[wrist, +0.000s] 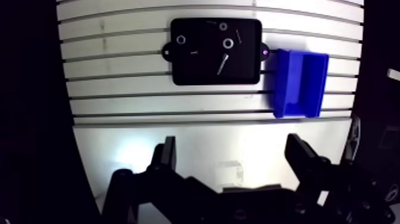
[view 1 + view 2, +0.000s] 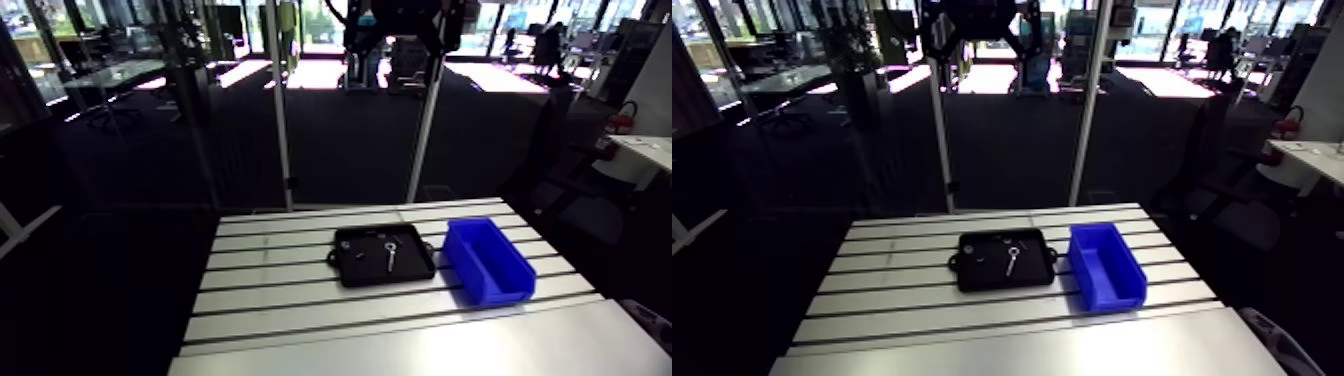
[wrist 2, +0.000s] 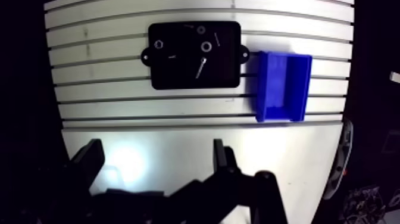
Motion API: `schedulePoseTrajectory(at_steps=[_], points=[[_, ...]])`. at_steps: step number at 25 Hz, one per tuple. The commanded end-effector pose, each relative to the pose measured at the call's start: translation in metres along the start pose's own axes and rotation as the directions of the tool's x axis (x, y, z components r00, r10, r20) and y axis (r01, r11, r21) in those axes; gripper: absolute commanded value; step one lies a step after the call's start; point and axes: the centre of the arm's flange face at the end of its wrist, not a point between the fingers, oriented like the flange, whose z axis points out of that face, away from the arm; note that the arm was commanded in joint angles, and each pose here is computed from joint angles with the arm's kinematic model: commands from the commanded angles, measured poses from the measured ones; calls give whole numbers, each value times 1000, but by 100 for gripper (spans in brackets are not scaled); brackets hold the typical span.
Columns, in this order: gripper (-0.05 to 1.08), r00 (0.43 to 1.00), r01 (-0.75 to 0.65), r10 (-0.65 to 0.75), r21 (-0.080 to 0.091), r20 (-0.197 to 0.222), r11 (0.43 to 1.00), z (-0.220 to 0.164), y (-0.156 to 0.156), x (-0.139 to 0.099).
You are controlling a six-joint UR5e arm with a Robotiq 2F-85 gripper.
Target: Pick up the M10 bolt from the tray and put it into the blue bin.
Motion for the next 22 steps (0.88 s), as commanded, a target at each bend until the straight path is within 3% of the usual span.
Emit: schedulePoseTrajectory(at_steps=[1,12,22], points=[[1,1000,-16,16,-1,-2,1000,1,0,1],[1,999,-53,53,-5,6,999,5,1,0],[1,995,-94,94,-6,-17,996,6,3,7]])
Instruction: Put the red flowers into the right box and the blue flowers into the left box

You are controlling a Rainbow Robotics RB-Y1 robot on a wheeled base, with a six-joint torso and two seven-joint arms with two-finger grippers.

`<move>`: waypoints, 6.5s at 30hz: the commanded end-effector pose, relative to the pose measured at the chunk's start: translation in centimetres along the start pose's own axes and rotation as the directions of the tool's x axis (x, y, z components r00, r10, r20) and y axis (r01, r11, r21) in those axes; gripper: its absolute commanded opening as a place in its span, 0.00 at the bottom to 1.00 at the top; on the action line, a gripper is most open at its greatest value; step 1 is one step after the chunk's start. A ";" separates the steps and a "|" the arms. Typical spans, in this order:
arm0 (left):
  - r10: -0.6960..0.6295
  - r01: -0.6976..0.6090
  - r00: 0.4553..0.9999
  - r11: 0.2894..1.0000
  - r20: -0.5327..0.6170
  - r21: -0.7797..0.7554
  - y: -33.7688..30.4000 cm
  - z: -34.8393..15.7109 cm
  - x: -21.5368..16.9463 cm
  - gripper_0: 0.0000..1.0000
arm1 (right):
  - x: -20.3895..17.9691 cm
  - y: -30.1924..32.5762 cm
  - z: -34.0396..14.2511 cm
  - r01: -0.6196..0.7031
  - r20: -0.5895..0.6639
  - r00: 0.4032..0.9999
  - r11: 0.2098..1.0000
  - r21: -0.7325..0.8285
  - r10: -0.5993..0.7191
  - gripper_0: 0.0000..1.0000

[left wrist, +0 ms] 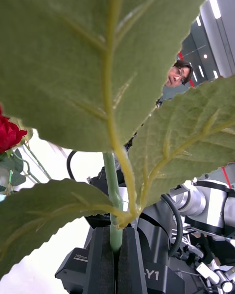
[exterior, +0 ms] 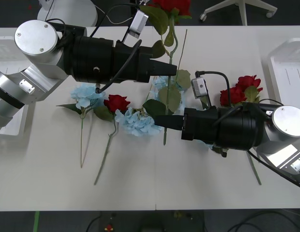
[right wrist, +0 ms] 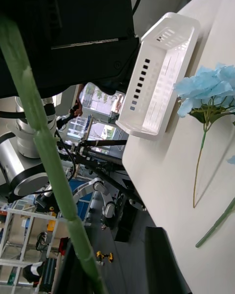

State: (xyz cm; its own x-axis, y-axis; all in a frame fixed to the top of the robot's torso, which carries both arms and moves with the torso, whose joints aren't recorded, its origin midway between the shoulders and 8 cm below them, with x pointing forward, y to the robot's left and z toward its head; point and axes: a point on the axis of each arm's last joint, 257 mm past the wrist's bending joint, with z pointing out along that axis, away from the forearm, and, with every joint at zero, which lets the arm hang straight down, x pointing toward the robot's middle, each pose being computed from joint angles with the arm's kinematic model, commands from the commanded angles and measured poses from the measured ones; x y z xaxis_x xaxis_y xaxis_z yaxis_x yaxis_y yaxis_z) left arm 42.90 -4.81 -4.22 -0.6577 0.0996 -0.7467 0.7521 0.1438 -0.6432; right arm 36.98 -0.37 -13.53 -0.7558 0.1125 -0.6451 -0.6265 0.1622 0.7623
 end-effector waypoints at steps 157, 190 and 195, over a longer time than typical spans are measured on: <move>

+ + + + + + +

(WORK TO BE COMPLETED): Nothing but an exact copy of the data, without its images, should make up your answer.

(SOLUTION):
[wrist, +0.000s] 
[view 1 + view 2, +0.000s] 
[wrist 2, +0.000s] 
Motion API: `schedulePoseTrajectory(at_steps=[_], points=[[_, ...]])`. at_steps: step number at 25 Hz, one per tuple. The commanded end-effector pose, each relative to the pose measured at the call's start: translation in metres along the start pose's own axes and rotation as the directions of the tool's x axis (x, y, z components r00, r10, r20) and y axis (r01, r11, r21) in those axes; gripper: absolute commanded value; step one lies a step after the call's start; point and axes: the centre of the arm's flange face at the end of its wrist, not a point between the fingers, oriented like the flange, whose z axis points out of that face, away from the arm; note that the arm was commanded in joint angles, and each pose here is computed from joint angles with the arm's kinematic model: commands from the commanded angles, measured poses from the measured ones; calls give whole numbers, each value times 1000, but by 100 for gripper (spans in brackets are not scaled); brackets hold the typical span.
Columns, in this order: gripper (-0.05 to 1.08), r00 (0.43 to 1.00), r01 (-0.75 to 0.65), r10 (-0.65 to 0.75), r21 (-0.080 to 0.091), r20 (-0.197 to 0.222), r11 (0.43 to 1.00), z (-0.220 to 0.164), y (-0.156 to 0.156), x (-0.139 to 0.099).
You are controlling a six-joint UR5e arm with a Robotiq 2F-85 gripper.
Target: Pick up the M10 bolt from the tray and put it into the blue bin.
Motion for the next 22 steps (0.88 s), as commanded, a target at each bend until the straight path is within 3% of the usual span.
Emit: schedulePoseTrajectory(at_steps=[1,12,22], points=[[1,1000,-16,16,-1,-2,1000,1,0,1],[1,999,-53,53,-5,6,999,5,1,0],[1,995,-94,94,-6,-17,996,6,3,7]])
Instruction: Put the red flowers into the right box and the blue flowers into the left box

You are controlling a Rainbow Robotics RB-Y1 robot on a wheeled base, with a six-joint torso and two seven-joint arms with two-finger grippers.

`<move>`: waypoints, 6.5s at 30hz: the commanded end-effector pose, relative to the pose measured at the chunk's start: translation in centimetres along the start pose's own axes and rotation as the directions of the tool's x axis (x, y, z components r00, r10, r20) and y axis (r01, r11, r21) in those axes; gripper: its absolute commanded opening as a place in its span, 0.00 at the bottom to 1.00 at the top; on the action line, a gripper is most open at its greatest value; step 1 is one step after the chunk's start. A ";" separates the steps and a "|" the arms. Typical spans, in this order:
arm0 (left):
  - r10: -0.6960..0.6295
  - r01: -0.6976..0.6090
  - r00: 0.4553..0.9999
  - r11: 0.2894..1.0000
  - r20: -0.5327..0.6170
  - r21: -0.7797..0.7554
  - y: -33.7688..30.4000 cm
  - z: -34.8393..15.7109 cm
  - x: -21.5368..16.9463 cm
  - gripper_0: 0.0000..1.0000
arm1 (right):
  - x: -20.3895..17.9691 cm
  - y: -30.1924..32.5762 cm
  - z: -34.0396..14.2511 cm
  - r01: -0.6196..0.7031
  - r20: -0.5895..0.6639
  - r00: 0.4032..0.9999
  - r11: 0.2098..1.0000
  - r21: -0.7325..0.8285
  - r10: -0.5993..0.7191
  - gripper_0: 0.0000..1.0000

[left wrist, +0 ms] 
[exterior, +0 ms] 
[right wrist, +0 ms] 

State: (xyz cm; its own x-axis, y-axis; all in a frame fixed to the top of the robot's torso, which carries both arms and moves with the torso, whose joints aren't recorded, its origin midway between the shoulders and 8 cm below them, with x pointing forward, y to the robot's left and z toward its head; point and axes: a point on the axis of each arm's last joint, 257 mm past the wrist's bending joint, with z pointing out along that axis, away from the forearm, and, with every joint at zero, which lets the arm hang straight down, x pointing toward the robot's middle, each pose being computed from joint angles with the arm's kinematic model, commands from the commanded angles and measured poses from the measured ones; x y z xaxis_x xaxis_y xaxis_z yaxis_x yaxis_y yaxis_z) left arm 42.90 -4.81 -4.22 -0.6577 0.0996 -0.7467 0.7521 0.1438 -0.6432; right arm 36.98 -0.37 -13.53 -0.7558 0.1125 -0.6451 -0.6265 0.1622 0.7623
 end-effector waypoints at steps 157, 190 and 195, over a longer time than typical spans are measured on: <move>

The required output has been supplied.